The Great Movie Re-Watch
Snow White and the Seven Dwarfs (1937)
Merrill De Maris
Dorothy Ann Blank
Lucille La Verne
Exiled into the dangerous forest by her wicked stepmother, a princess is rescued by seven dwarf miners who make her part of their household.
What makes Snow White a movie to own is that it is the first full length animated film. It’s history.
They didn’t think that a full-length children’s animated movie would make money, or so the story goes. Walt Disney pushed to have this completed, creating a horrible work environment for his artists, and went so far as to mortgage his house to pay for it. It then became a critical and commercial success and is one of the highest-earning animated features, adjusted for inflation.

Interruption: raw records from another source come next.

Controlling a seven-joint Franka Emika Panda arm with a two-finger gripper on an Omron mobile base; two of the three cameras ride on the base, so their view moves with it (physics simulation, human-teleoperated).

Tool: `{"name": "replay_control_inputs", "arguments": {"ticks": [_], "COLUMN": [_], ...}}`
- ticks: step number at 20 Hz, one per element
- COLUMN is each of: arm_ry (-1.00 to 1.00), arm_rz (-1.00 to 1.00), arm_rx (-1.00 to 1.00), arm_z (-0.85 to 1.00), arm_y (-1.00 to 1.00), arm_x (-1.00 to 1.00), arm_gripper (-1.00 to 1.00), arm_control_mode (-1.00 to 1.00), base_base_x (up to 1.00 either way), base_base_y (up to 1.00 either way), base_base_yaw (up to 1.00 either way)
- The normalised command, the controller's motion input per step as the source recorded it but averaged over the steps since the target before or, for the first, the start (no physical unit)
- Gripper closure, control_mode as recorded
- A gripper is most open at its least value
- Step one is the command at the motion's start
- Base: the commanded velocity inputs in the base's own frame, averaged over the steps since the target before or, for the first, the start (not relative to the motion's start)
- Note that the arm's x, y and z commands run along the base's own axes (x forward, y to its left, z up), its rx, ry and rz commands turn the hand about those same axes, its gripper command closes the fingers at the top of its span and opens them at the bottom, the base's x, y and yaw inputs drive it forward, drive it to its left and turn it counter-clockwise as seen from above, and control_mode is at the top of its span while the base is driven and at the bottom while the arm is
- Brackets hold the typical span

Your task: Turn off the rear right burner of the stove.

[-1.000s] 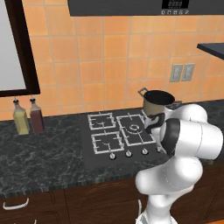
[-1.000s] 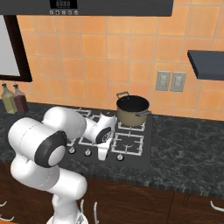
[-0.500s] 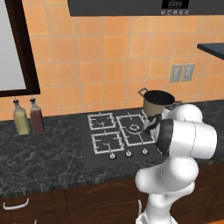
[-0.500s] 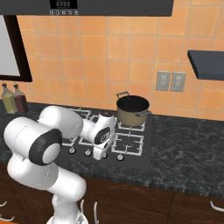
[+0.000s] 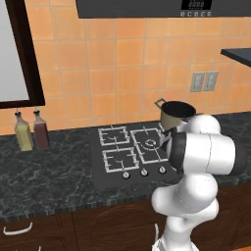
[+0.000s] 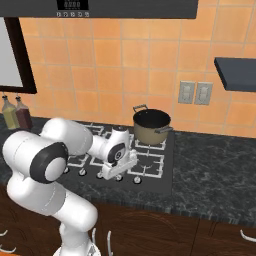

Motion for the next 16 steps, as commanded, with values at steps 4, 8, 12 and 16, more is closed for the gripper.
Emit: {"name": "replay_control_inputs", "arguments": {"ticks": [4,8,12,16], "arm_ry": [0.2,0.12,0.06,0.01], "arm_rz": [-0.95,-0.97,-1.0,-1.0], "arm_rx": [0.0,0.0,0.0,0.0], "arm_z": [0.0,0.0,0.0,0.0], "arm_y": [0.0,0.0,0.0,0.0], "arm_x": [0.01,0.05,0.0,0.0], "arm_gripper": [1.0,1.0,1.0,1.0], "arm_control_mode": [-1.0,-1.0,-1.0,-1.0], "base_base_x": [0.0,0.0,0.0,0.0], "base_base_y": [0.0,0.0,0.0,0.0], "base_base_yaw": [0.0,0.0,0.0,0.0]}}
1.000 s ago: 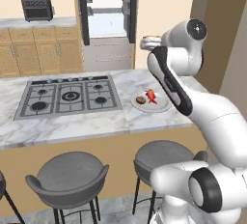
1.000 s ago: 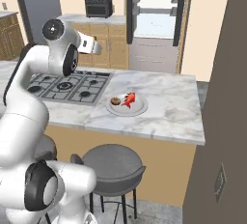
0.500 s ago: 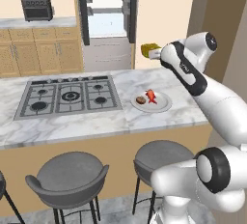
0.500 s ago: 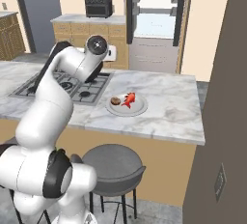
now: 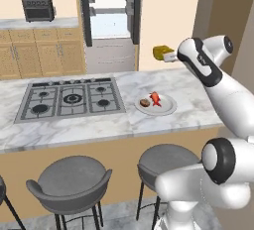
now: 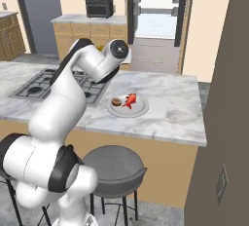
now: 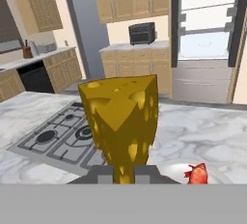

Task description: Take the cheese, fish, and mushroom from the fridge and place them on the plate on the dining counter to create an appetizer plate.

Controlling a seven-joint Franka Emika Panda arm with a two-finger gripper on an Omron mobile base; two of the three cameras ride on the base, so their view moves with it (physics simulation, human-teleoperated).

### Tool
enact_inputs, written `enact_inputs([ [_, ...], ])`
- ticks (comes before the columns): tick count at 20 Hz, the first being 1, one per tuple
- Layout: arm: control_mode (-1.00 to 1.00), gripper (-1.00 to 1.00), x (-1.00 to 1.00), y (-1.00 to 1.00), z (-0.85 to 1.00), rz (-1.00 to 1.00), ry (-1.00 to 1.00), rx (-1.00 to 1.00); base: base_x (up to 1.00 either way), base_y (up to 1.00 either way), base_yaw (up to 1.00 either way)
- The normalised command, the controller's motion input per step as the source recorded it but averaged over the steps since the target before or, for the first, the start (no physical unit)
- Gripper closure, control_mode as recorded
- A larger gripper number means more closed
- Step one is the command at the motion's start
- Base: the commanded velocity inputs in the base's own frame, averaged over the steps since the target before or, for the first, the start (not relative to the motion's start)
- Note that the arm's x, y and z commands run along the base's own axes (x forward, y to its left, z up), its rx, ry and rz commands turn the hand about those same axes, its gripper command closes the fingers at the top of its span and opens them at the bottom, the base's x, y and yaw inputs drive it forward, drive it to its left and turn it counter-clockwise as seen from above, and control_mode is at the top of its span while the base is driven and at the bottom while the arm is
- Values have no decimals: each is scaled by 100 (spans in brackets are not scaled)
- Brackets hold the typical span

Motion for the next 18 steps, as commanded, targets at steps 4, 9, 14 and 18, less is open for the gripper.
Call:
enact_inputs([
  [4, -100, 100, 9, -20, -12, 0, 8, 0, 0, 0, 0],
  [9, -100, 100, 0, -23, -24, 0, 14, -1, 0, 0, 0],
  [14, -100, 100, 5, -30, -41, 0, 9, -3, 0, 0, 0],
  [18, -100, 100, 23, -28, -54, 0, 7, -6, 0, 0, 0],
])
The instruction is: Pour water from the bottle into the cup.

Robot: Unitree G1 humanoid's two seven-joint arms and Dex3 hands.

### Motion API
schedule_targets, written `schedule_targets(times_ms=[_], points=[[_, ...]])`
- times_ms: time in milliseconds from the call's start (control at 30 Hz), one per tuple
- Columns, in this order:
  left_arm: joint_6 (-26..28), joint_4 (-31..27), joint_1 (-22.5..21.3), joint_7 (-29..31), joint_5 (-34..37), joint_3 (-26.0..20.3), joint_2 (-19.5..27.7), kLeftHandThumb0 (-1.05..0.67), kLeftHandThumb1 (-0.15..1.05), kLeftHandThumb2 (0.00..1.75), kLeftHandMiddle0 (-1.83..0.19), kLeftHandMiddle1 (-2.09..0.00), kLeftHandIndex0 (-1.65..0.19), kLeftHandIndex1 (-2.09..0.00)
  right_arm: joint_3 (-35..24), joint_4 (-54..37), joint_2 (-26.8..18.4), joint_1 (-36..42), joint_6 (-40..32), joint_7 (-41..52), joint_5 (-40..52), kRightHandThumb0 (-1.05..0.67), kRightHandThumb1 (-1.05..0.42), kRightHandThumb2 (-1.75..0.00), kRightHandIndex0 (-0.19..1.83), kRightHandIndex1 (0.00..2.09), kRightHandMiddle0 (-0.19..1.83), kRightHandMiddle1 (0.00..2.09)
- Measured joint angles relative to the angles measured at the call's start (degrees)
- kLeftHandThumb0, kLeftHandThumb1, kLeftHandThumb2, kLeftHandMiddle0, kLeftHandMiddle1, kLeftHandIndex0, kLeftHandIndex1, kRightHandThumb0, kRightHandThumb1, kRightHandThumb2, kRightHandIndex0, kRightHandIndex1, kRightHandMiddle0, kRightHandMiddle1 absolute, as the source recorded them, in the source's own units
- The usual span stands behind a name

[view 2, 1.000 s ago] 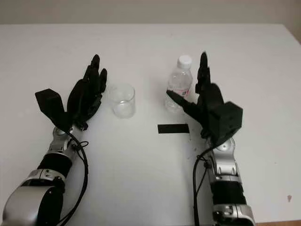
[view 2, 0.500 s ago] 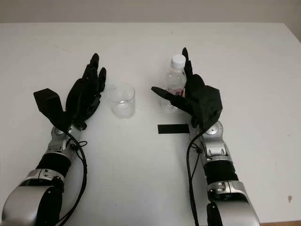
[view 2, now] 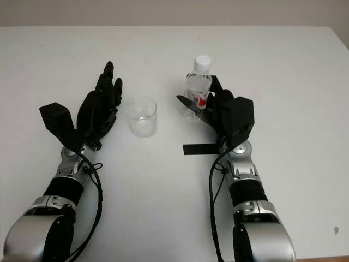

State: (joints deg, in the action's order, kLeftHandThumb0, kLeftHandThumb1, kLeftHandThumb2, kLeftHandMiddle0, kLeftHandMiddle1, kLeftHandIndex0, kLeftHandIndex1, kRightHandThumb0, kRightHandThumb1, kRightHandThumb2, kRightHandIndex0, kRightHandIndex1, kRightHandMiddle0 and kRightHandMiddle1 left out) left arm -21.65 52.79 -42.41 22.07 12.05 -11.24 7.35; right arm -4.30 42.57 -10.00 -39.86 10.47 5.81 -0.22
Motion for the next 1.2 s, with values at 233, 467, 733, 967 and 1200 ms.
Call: schedule_targets(times_ms=[233, 467, 733, 967, 1200], points=[[0.0, 0.0, 0.0, -0.2, -0.1, 0.0, 0.0, -0.88, 1.05, 0.66, 0.19, 0.0, 0.19, 0.0, 2.4, 0.3, -2.2, -1.0, 0.2, 2.3, -3.1, -0.46, -1.05, -0.33, 1.42, 2.09, 1.14, 2.09], [-0.1, 0.0, 0.0, -0.6, -0.4, 0.1, 0.0, -0.89, 1.05, 0.65, 0.19, 0.0, 0.19, 0.0, 5.1, 1.4, -3.5, -1.2, 5.0, 1.1, -7.7, -0.41, -1.05, -0.34, 1.47, 2.09, 1.19, 2.09], [-0.1, 0.0, 0.0, -0.4, -0.4, 0.1, -0.1, -0.88, 1.05, 0.65, 0.19, 0.0, 0.19, 0.0, 9.8, 3.7, -7.3, -3.6, 8.6, -9.1, -19.5, -0.39, -1.05, -0.38, 1.24, 2.09, 0.96, 2.09], [-0.4, 0.0, -0.1, -0.4, -0.3, 0.0, -0.1, -0.89, 1.05, 0.64, 0.19, 0.0, 0.19, 0.0, 15.3, 4.2, -12.1, -10.2, 7.8, -16.6, -31.0, -0.41, -1.05, -0.35, 1.29, 2.09, 0.89, 2.09], [-0.4, -0.1, -0.3, -0.9, -0.4, 0.1, -0.6, -0.9, 1.05, 0.65, 0.19, 0.0, 0.19, 0.0, 21.2, 8.7, -12.5, -16.5, 7.4, -21.7, -38.5, -0.43, -1.05, -0.33, 1.28, 2.09, 0.92, 2.09]])
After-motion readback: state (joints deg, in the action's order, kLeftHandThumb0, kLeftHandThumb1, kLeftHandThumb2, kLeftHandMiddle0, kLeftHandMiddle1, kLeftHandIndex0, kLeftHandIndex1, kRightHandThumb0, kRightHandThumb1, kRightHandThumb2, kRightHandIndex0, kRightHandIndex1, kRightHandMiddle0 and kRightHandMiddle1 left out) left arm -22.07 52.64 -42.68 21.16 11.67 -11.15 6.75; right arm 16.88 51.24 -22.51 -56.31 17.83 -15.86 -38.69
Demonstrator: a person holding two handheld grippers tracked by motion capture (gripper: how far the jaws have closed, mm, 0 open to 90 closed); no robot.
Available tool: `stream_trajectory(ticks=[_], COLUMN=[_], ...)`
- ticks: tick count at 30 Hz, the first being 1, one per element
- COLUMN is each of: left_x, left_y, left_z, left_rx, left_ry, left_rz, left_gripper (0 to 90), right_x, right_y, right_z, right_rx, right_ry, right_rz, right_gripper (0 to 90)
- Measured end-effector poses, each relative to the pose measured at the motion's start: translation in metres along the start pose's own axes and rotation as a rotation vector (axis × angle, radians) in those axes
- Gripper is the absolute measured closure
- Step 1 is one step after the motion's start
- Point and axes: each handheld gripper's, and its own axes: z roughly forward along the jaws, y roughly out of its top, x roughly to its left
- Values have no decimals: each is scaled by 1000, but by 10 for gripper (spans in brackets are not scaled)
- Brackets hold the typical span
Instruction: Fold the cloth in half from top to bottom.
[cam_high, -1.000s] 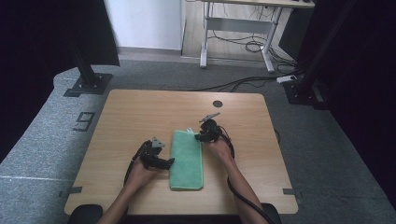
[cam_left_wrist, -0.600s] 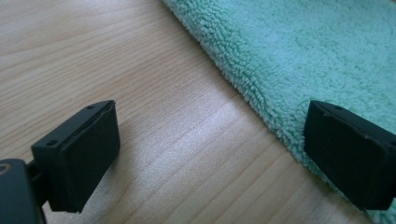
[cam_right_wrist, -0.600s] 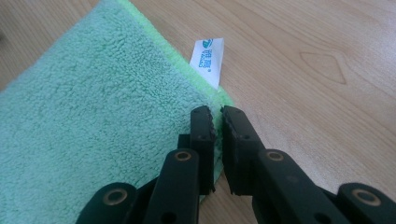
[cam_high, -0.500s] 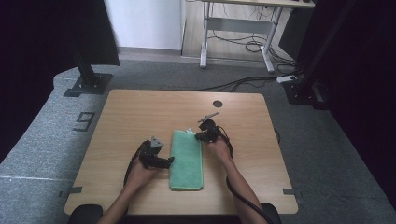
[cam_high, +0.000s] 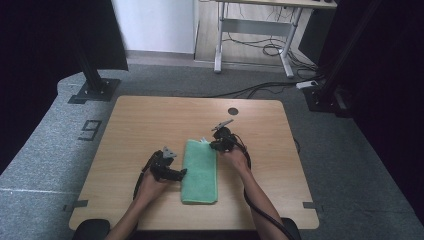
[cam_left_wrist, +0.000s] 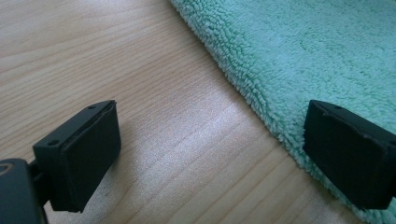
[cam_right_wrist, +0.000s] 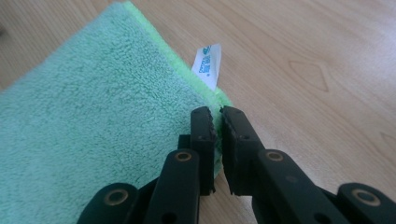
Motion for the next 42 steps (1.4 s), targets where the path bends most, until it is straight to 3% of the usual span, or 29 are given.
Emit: stream_trajectory(ticks=[16,26,34,42], left_x=[-1,-1,-1,-1], left_y=[0,0,0,0], left_z=[0,0,0,0], left_rx=[0,0,0,2], left_ry=[8,9,9,10], left_rz=[-11,-13,-15,-15], left_gripper=[51,50,50,50], right_x=[13,30,47,60], right_y=[11,10,-1,-20], right_z=[-44,-77,-101,-112], right_rx=[-100,-171,-214,-230], right_ry=[15,50,84,120], right_rz=[-54,-93,-131,-151], right_gripper=[828,828,828,828])
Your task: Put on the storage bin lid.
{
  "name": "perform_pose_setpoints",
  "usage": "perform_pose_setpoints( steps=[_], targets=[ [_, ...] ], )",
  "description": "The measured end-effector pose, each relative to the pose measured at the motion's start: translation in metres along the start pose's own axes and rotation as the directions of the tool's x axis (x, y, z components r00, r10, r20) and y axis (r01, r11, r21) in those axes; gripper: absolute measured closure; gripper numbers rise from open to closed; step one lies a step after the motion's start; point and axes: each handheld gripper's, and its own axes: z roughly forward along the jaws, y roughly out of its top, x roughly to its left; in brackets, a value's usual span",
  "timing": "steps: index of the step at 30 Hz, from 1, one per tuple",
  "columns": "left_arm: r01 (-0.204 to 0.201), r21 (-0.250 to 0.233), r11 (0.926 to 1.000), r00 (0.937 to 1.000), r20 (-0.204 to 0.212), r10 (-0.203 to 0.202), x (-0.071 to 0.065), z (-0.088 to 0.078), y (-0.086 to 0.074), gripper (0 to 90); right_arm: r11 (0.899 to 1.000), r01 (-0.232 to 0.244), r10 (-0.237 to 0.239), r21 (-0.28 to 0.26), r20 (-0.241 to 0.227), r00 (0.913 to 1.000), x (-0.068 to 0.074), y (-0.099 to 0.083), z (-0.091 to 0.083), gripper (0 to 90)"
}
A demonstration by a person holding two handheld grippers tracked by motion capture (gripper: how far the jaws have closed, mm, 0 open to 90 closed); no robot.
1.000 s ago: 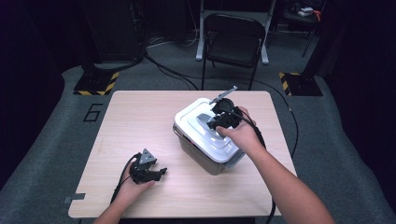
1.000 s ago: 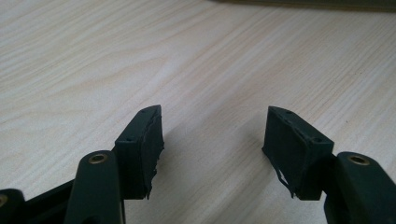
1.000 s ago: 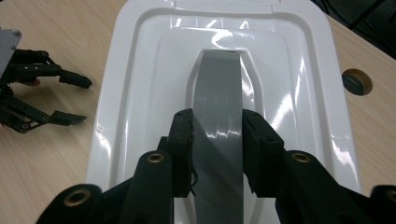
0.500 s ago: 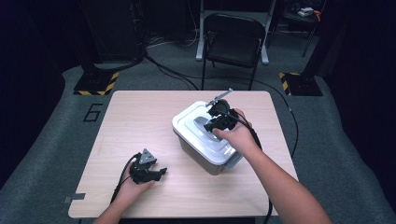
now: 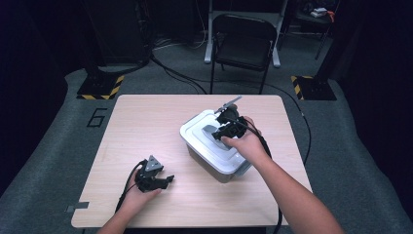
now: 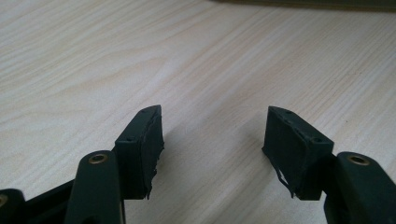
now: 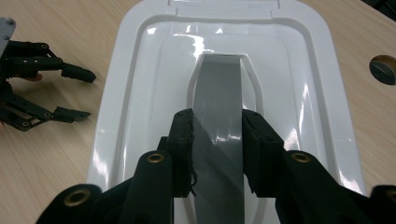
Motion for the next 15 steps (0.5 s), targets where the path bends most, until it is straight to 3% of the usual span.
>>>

I’m not a big fan of the story of Snow White. It hasn’t aged well. The Huntsmen comes off as rapey, and there is at least one racist moment. There’s also a ton of jokes about women that are insulting. The music is fine, but nowhere near where we are now in terms of musical numbers in animation. The artwork is pretty, but it’s more of a look at how far we’ve come way. All in all, it’s not a movie that I need to own.
However, without Snow White, we wouldn’t have The Wizard of Oz as we know it. This, incidentally, is the next movie I’m watching. It’s also one of my all-time favorites. So, that alone keeps it in my library.